Glukoz seviyesini düşürdükleri için, hipoglisemiler gliburit, metformin, insülin ile aynı anda kullanılmamaları hekim veya eczacı tarafından tavsiye edilmelidir. Echinacea ile beraber kullanılmaları vaziyetinde, immünosupresanların tesirsi tersine çevrilebilir. Ancak bitkisel ilaç etkileşimleri açısından en çok dikkat edilmesi gereken ilaç varfarin olup, hemen hemen tüm bitkilerle tesirleşmektedir.
Misalin; Panax ginseng’in varfarin’in antikaogülan tesirsini hem artırdığına, hem de eksilttiğine dair vak’a bildirimleri mevcuttur. Bir muayenehane çalışmada; Hypericum perforatum St. John’s wort ve varfarin’in birlikte kullanımı sonucunda, varfarin kleransı çoğalmış ve ilacın farmakodinamik tesirsinde eksilmeye neden olmuştur. 76 yaşında uzun süre fenprokumon kullanan kadın hasta, zencefil kullandıktan sonra, INR’si yükselmiş ve epistaksi gelişmiştir. Zencefil kesildikten ve Kİ vitamini takviyesi yapıldıktan sonra, hastanın INR’si banale dönmüştür.
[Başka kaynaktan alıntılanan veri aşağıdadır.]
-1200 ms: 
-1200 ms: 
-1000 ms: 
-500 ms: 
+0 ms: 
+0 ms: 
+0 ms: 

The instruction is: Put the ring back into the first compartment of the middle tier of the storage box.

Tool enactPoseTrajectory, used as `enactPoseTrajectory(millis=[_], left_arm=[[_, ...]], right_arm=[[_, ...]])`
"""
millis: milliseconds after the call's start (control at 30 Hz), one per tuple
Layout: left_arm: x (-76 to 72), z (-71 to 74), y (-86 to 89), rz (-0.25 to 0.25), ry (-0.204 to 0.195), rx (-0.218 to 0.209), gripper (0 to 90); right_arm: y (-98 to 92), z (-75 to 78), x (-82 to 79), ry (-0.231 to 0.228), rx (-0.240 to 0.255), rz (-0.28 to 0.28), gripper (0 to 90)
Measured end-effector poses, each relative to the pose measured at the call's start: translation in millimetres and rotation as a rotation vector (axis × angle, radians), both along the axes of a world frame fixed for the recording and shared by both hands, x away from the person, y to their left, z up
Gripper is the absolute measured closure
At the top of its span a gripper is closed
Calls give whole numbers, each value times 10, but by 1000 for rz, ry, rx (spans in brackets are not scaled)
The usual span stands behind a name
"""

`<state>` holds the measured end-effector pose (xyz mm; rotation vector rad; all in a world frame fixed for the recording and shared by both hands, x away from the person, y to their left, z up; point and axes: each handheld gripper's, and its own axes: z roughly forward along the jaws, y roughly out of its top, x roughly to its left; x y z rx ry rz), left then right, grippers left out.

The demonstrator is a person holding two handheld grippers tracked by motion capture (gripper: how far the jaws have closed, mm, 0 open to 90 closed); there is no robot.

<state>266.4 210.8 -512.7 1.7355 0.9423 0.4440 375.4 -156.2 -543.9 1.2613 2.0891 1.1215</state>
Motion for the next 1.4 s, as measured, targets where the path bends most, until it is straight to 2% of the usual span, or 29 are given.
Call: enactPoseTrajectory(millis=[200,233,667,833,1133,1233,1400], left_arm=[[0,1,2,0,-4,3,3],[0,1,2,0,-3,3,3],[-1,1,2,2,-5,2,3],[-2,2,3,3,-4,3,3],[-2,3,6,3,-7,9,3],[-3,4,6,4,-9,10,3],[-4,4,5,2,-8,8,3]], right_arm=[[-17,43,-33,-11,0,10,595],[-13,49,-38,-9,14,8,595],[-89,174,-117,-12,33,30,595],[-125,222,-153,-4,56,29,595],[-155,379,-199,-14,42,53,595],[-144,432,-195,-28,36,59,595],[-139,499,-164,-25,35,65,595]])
Dolayısıyla, başta varfarin olmak üzere antikoagülan ilaç kullanan hastaların, muhtemel olduğunca tıbbi bitkisel ürün veya besin desteği kullanımından kaçınması gerekmektedir.
Yukardaki misallerden degörüldüğü üzere, bu etkileşimlerin sayısı oldukça fazladır. Bu sebeple, tıbbi bitkisel preparatların/besin desteklerinin hastaya önerilmesi esnasında hekim ve eczacılara büyük bir sorumluluk düşmekte ve bu tip ilaç etkileşimleri hakkında balaka sahibi olmaları gerekmektedir. Çünkü, bu vaziyet cemiyet sağlığı açısından oldukça ehemmiyetli bir mevzu olup, yazılı ve görsel medyada ehil olmayan bireyler tarafından bitkilerin rehabilitasyon emeliyle kullanılmalarına dair tavsiyelerin de ne kadar riskli sonuçlara yol açabileceği göz önüne alınmalıdır.
Bitkisel ilaçlarda doğru kullanımının ehemmiyetli olduğunu söyleyen uzmanlar bilinçli kullanımın ehemmiyetli olduğunu belirtiyor.